A recent study out of Oregon suggests emergency medical responders — EMTs and paramedics — may be treating minority patients differently from the way they treat white patients.

Specifically, the scientists found that black patients in their study were 40 percent less likely to get pain medication than their white peers.

Jamie Kennel, head of emergency medical services programs at Oregon Health and Science University and the Oregon Institute of Technology, led the research, which was presented in December at the Institute for Healthcare Improvement Scientific Symposium in Orlando, Fla.

The researchers received a grant to produce the internal report for the Oregon Emergency Medical Services department and the Oregon Office of Rural Health.

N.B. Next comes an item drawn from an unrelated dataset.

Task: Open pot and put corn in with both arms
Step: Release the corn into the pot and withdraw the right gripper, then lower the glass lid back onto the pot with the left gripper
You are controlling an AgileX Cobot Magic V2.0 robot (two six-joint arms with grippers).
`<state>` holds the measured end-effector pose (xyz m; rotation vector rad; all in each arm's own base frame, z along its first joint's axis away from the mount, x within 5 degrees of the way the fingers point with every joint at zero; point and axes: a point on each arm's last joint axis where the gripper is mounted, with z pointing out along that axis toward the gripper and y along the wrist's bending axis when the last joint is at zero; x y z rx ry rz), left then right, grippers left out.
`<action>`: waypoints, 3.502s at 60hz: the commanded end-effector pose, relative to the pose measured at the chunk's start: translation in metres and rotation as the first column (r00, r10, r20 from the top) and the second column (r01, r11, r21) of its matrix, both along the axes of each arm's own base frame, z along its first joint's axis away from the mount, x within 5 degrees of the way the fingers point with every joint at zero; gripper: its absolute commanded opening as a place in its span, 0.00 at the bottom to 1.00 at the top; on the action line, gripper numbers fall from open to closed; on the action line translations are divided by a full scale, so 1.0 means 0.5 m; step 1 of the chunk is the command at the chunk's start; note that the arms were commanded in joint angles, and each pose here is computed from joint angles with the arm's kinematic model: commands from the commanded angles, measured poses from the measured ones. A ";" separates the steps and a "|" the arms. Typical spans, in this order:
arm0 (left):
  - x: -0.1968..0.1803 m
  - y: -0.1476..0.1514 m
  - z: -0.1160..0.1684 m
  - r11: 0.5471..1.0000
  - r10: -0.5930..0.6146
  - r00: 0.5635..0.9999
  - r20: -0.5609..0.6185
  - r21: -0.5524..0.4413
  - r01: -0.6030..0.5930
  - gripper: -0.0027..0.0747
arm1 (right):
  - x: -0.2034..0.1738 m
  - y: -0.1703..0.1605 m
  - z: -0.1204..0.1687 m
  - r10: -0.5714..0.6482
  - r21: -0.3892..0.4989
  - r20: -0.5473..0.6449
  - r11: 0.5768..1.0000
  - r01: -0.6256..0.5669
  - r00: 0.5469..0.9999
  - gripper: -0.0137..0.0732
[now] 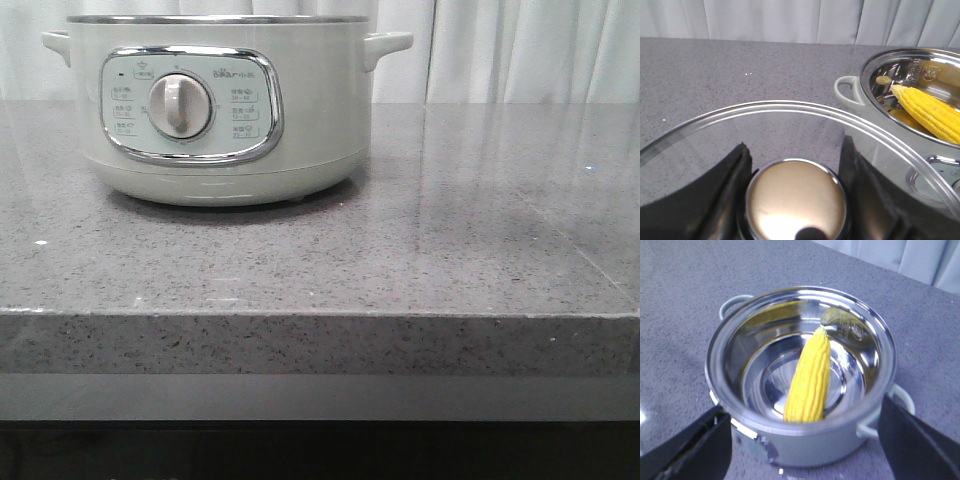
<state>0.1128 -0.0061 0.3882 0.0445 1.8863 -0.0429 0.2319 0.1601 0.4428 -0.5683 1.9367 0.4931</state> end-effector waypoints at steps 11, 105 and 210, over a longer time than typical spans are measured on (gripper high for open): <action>-0.004 0.000 0.051 1.000 0.004 0.982 0.190 -0.021 0.000 0.32 | -0.130 -0.092 0.002 -0.036 0.106 0.176 0.994 0.018 0.984 0.86; 0.055 -0.066 0.089 0.967 -0.170 0.893 0.417 -0.104 0.232 0.32 | -0.223 -0.153 -0.031 -0.045 0.142 0.226 0.990 0.013 0.973 0.86; 0.465 -0.348 0.053 0.910 -0.399 0.900 0.173 -0.048 0.413 0.32 | -0.223 -0.153 -0.031 -0.045 0.142 0.226 0.990 0.013 0.973 0.86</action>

Outright discrimination by paramedics is rare, the researchers say, and illegal; in these cases, unconscious bias may be at work.

A few years ago, Leslie Gregory was one of a very few black female emergency medical technicians working in Lenawee County, Mich. She said the study’s findings ring true based on her experience.

She remembered one particular call — the patient was down and in pain. As the EMTs arrived at the scene, Gregory could see the patient was black. And that’s when one of her colleagues groaned.

“I think it was something like: ‘Oh, my God. Here we go again,’” Gregory said. She worried — then, as now — that because the patient was black, her colleague assumed he was acting out to get pain medication.

“I am absolutely sure this was unconscious,” added Gregory, who now lives and works in Portland, Ore., where she founded a nonprofit to spread awareness about racial disparities in health care. “At the time, I remember, it increased my stress as we rode up on this person. Because I thought, ‘Now am I going to have to fight my colleague for more pain medication, should that arise?’”

Leslie Gregory, a Portland physician assistant, asks, “How can a person of color not disrespect a system that is constantly studying and talking about these disparities, but does nothing to fix it?” She wants the CDC to declare the effects of racism a national health crisis.(Kristian Foden-Vencil/Oregon Public Broadcasting)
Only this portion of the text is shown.